In fairness, the decline of formal poetry seems to have only a little to do with its supposed decline in relevance. Besides maybe Robert Frost, Walt Whitman was the most popular poet America has ever produced, and he didn't care about forms at all. The best and most enduring poetry of Yeats is informal, and the same could be said of Eliot, Cummings, Ginsberg and Ted Hughes, all very popular poets (at least, popular by poetry's standards). I think poetry's lack of relevance has less to do with an abandonment of form (after all, poets have been abandoning forms for 150 years), and more with the public's taste. Most people don't know how to read poetry - even very formal poetry. Poetry has a lot of problems, but I don't think they would be solved if poets went back to writing sonnets and odes.
I definitely enjoy art, music and poetry more when some degree of structure is involved.

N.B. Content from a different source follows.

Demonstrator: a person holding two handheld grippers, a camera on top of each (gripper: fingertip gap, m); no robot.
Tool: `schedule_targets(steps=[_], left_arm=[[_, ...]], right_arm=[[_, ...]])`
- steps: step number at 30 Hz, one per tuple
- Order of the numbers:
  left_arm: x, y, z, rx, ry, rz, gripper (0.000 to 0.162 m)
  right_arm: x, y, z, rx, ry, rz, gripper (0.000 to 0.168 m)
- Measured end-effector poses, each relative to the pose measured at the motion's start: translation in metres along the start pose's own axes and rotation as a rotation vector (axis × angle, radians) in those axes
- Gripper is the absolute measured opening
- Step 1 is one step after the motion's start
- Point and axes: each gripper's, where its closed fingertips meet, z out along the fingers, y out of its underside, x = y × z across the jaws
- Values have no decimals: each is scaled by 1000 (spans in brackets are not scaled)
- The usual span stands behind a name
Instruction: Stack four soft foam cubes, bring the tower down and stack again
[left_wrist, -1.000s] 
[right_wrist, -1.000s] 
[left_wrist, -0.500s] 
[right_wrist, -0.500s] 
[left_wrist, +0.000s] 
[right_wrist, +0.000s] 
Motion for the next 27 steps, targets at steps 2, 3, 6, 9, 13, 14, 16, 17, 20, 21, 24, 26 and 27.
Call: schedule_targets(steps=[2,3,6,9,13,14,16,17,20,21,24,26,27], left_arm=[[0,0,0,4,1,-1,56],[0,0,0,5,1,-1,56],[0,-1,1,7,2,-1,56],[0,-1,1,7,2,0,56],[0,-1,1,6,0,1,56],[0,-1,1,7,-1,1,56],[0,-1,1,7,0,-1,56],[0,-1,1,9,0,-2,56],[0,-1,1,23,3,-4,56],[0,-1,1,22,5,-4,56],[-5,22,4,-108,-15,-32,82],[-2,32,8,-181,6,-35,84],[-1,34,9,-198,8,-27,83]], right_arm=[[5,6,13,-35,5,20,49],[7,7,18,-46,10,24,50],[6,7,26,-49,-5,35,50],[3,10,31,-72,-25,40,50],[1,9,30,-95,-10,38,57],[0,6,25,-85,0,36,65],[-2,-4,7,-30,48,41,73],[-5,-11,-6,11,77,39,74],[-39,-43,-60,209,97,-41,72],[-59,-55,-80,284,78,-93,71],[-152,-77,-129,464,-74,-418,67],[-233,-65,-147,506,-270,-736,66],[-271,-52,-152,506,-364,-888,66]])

At least enough that I can tell with some effort what is going on, being said, represented, etc. So I think there's some element of truth to this critique. But the critique can be taken too far also. Sometimes it takes either education or an acquired taste to appreciate an art form that initially seemed alien, confusing or repellent. In some cases the expansion or elimination of old boundaries allows an art form to flourish in new ways.
Looking forward to the review of The Hobbit. This isn't a full blown review, but here are some things I said about it in an email exchange with a couple of friends:
"I don't know when I've seen a movie before in which I enjoyed the viewing process that much, but which also contained that many things that I objected to or thought were unnecessary and less than desirable. From the beginning I started trying to keep mental note of the things that "I need to remember to tell Rod [my friend] that I disagreed with PJ's choice here re. X" but by the time the movie was 2/3 of the way through I stopped trying to keep track. I would have needed a pen and notepad to keep up with them all. PJ definitely doesn't do subtlety. But in spite of the many points at which I quibbled, I did thoroughly enjoy watching the movie. I guess I have a similar response to his entire LOTR trilogy. Broken down scene by scene, I can find so many things I wish he'd done slightly different or left out or changed somehow. But they're still fun to watch.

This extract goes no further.